Trattamento dell'encefalite da zecche: farmaci e altre misure
Il trattamento dell'encefalite da zecche è solo sintomatico e non esiste un trattamento causale per questa infezione.
Non è disponibile sul mercato alcun virostatico specifico efficace.
Nella prima fase della malattia, la febbre alta e la cefalea vengono gestite con la somministrazione di comuni analgesici e antipiretici. Il paziente viene curato a casa, spesso con l'automedicazione, poiché nella prima fase l'encefalite da zecche non è ancora sospettata.
Pertanto, i sintomi si attenuano dopo qualche giorno.
In caso di naso che cola e dolore ai seni paranasali, il medico prescrive un trattamento antibiotico, ma questo è inefficace contro il virus e quindi inutile.
Nella seconda fase della malattia, nel decorso meningitico più lieve sono sufficienti farmaci analgesici e antipiretici, una corretta idratazione e un'alimentazione adeguata. Dopo che i sintomi si sono attenuati spontaneamente, seguono un'accurata riabilitazione e una lunga convalescenza.
L'encefalite, invece, presenta sintomi più drammatici.
Nei casi più gravi, il ricovero del paziente è fondamentale. Il trattamento sintomatico è attivo, somministrato per via endovenosa (cioè direttamente in vena).

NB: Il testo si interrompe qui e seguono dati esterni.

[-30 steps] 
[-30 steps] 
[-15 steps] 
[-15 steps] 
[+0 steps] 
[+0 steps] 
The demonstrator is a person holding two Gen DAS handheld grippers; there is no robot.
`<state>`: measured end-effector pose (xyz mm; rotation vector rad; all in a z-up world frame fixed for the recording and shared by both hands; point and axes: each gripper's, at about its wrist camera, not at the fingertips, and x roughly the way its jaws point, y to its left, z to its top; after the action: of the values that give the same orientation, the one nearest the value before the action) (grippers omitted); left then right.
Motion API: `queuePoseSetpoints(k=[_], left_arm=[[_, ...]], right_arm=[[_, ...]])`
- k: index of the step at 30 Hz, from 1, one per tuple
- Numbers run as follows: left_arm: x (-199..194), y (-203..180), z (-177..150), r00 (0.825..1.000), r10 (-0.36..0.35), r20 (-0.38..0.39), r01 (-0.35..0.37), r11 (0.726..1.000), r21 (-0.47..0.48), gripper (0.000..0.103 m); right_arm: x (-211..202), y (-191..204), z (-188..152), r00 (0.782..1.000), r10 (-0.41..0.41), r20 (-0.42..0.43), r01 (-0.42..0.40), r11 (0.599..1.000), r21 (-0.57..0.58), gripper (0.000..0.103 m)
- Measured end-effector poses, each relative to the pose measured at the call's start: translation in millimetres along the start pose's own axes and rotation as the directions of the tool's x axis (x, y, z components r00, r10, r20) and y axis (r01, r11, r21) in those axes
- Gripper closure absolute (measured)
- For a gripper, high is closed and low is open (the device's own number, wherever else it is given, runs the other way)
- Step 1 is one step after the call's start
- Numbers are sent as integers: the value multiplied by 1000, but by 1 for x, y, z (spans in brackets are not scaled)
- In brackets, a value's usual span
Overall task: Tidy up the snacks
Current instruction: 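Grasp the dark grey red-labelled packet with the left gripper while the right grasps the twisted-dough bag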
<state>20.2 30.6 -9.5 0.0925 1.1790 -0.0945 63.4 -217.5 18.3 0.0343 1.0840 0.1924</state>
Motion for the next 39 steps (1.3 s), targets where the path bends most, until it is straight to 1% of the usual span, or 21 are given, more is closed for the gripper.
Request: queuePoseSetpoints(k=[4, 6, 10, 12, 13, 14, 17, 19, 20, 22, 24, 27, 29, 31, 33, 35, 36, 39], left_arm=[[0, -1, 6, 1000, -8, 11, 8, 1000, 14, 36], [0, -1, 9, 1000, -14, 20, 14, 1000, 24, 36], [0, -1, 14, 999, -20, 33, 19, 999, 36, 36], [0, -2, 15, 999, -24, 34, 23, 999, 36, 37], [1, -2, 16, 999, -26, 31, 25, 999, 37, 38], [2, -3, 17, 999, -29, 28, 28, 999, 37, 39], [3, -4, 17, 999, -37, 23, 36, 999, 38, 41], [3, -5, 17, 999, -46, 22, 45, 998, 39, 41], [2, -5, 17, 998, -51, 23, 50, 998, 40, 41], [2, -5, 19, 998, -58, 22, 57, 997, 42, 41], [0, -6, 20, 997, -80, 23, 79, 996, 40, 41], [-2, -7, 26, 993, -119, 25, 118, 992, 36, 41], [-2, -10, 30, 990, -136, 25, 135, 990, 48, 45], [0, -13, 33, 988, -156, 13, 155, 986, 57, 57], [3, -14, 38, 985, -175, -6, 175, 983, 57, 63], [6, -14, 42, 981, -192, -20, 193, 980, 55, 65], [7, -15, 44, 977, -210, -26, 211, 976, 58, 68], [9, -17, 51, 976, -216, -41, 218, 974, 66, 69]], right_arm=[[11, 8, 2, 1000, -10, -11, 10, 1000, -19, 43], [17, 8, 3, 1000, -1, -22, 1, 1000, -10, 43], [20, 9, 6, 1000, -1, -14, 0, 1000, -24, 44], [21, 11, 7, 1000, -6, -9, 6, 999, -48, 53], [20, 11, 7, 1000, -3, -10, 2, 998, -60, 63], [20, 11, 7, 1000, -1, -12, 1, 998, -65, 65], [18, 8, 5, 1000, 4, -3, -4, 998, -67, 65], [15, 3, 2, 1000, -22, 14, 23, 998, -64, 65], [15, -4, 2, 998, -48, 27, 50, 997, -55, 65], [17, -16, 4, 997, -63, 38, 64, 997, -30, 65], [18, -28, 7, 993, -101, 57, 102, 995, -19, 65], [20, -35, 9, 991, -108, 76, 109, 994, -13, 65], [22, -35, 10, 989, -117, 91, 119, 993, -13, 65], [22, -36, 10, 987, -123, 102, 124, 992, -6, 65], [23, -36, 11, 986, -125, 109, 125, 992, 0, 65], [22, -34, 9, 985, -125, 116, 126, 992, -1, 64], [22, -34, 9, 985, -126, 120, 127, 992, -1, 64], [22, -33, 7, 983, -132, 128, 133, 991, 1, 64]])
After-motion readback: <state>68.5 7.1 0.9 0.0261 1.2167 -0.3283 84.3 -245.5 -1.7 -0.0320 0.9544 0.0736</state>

Negli anziani affetti da malattie croniche, ad esempio metaboliche (come il diabete mellito), è necessario assicurarsi che queste malattie siano ben compensate. L'idratazione per via endovenosa, una buona alimentazione, il controllo della glicemia, della pressione arteriosa o dell'attività cardiaca sono essenziali.
I primi segni di confusione o di disturbi della coscienza (sonnolenza, apatia, delirio, incoscienza, ecc.) sono segnali per iniziare il trattamento antiedemigeno, che prevede la terapia con corticosteroidi o la somministrazione di mannitolo per gestire l'edema cerebrale, che può essere pericoloso per la vita se di dimensioni maggiori.
La somministrazione dei cosiddetti nootropi (vinpocetina, piracetam) favorisce il flusso sanguigno e la funzione cerebrale.
Gli psicofarmaci sono adatti anche per l'ansia e la confusione psicologica.
Gli antibiotici non vengono somministrati nelle infezioni virali primarie, ma se c'è una superinfezione batterica secondaria, la loro somministrazione è necessaria.
A volte il medico li indica, per così dire, in via sperimentale, durante il processo diagnostico, quando si teme una meningite purulenta. Quando si riceve un risultato virale positivo, gli antibiotici dovrebbero essere sospesi.
Questo soprattutto per non appesantire il paziente con una terapia inutile, ma anche per evitare l'insorgenza di ceppi batterici resistenti quando si fa un uso eccessivo di antibiotici.
La complicanza più grave dell'encefalite e dell'encefalomielite è l'insufficienza respiratoria, che richiede il posizionamento del paziente in un letto monitorato con ventilazione polmonare artificiale.
La condizione successiva all'encefalite da zecche che è stata sperimentata con i giganti richiede una riabilitazione a lungo termine. Nella sindrome postencefalica, i pazienti assumono analgesici, nootropi, sedativi, antidepressivi e neurolettici anche in ambiente domestico.
Non è raro che un paziente richieda l'aiuto professionale di uno psicoterapeuta, soprattutto se il dolore, la stanchezza e l'insonnia durano a lungo o se dopo la guarigione permane una paralisi residua degli arti o del viso.